L’Asie reste un marché qui n’est pas évident à aborder pour les non-Asiatiques.
M.-A. M.: «Dans le cas des fonds Ucits, il faut aussi bien voir que ce sont des marchés fragmentés, au contraire de l’Europe où les règles sont harmonisées. Dans l’UE, si vous disposez du passeport européen, en pratique, en deux jours, vous obtenez l’autorisation d’être vendu dans un autre pays. Dans les pays asiatiques, cette autorisation peut prendre jusqu’à six mois environ. Ceci dit, les Ucits luxembourgeois commencent à être reconnus en Asie. À Hong Kong ou Singapour, par exemple, ils bénéficient de procédures simplifiées.
Les réglementations sont-elles aussi strictes que sur les marchés européens, où les exigences se sont accumulées ces dernières années?
M.-A. M.: «Si l’Europe a connu une inflation de réglementations suite à un besoin croissant de transparence, on a vu le même processus en Asie. Des réglementations similaires à Solvency, par exemple, se sont mises en place, notamment à Hong Kong et Singapour. Au Japon, une nouvelle réglementation devrait être instaurée d’ici 2025.
Ainsi, un fonds étranger, en plus de ses obligations réglementaires liées à l’enregistrement, devra pouvoir proposer des informations aux banques et assurances locales sur leur investissement dans ce fonds afin que ces dernières puissent effectuer leur propre reporting auprès de leurs autorités de tutelle.
M.N.: «Vous n’êtes pas contraint de réaliser certains de ces reportings, mais si vous ne le faites pas, votre impact commercial sera moins important. Chez Deloitte, nous essayons donc d’identifier tous ces besoins pour informer et supporter nos clients dans cette quête de compliance locale. , nous avons listé les tâches principales dont les promoteurs extérieurs devront s’acquitter afin d’être en ligne avec les demandes de reporting des régulateurs locaux. C’est une région qui peut vite se révéler inhospitalière pour qui n’a pas les reins solides pour couvrir ces différentes exigences.
Les règles à respecter sont différentes d’un pays à l’autre.
Quels sont les premiers conseils à donner aux promoteurs de fonds qui veulent être distribués en Asie?

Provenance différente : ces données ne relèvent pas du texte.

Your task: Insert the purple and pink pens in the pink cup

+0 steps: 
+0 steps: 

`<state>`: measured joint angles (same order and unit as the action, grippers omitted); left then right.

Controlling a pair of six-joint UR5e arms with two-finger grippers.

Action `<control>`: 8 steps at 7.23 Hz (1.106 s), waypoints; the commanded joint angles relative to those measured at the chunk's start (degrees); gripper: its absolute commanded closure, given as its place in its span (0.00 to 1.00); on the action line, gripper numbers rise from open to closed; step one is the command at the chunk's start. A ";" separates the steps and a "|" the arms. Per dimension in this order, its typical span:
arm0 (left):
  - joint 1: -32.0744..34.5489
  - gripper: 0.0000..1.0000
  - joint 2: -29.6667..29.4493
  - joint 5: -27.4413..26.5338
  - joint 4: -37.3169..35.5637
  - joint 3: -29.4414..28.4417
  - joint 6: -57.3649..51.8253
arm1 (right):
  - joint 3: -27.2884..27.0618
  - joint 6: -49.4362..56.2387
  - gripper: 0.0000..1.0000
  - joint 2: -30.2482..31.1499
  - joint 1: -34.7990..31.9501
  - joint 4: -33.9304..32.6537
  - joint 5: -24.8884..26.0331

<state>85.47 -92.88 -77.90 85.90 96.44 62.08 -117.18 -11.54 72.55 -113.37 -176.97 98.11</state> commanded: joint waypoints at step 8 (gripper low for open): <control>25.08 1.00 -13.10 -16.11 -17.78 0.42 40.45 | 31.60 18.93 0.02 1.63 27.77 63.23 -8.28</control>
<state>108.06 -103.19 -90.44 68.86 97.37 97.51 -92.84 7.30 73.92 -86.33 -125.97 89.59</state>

M.-A. M.: «Ils doivent en tout cas réaliser une analyse préliminaire des exigences pays par pays. Les règles à respecter sont différentes d’un pays à l’autre. Vous devez donc disposer d’une équipe compliance solide pour maîtriser les différentes règles et pouvoir communiquer les bonnes informations, qui ne seront pas les mêmes d’un pays à l’autre.
Est-ce que cela veut dire qu’il faut de l’expertise en compliance au Luxembourg ou de bons relais sur place?
M. N.: «Il y a deux solutions: soit, en effet, vous mettez, sur place, les ressources nécessaires, éventuellement avec des tiers; soit vous profitez de l’expertise transfrontalière déjà bien déployée au Luxembourg et un peu partout en Europe. Ce que vous ne retrouvez pas forcément en Asie où l’expérience est toujours et uniquement nationale. Nous pensons donc que les opérateurs ont intérêt à utiliser tout ce qui est mis en place en Europe, et particulièrement au Luxembourg et en Irlande. Il faut profiter de cette culture transfrontalière pour aider les opérateurs à couvrir le marché asiatique de la manière la plus efficace.»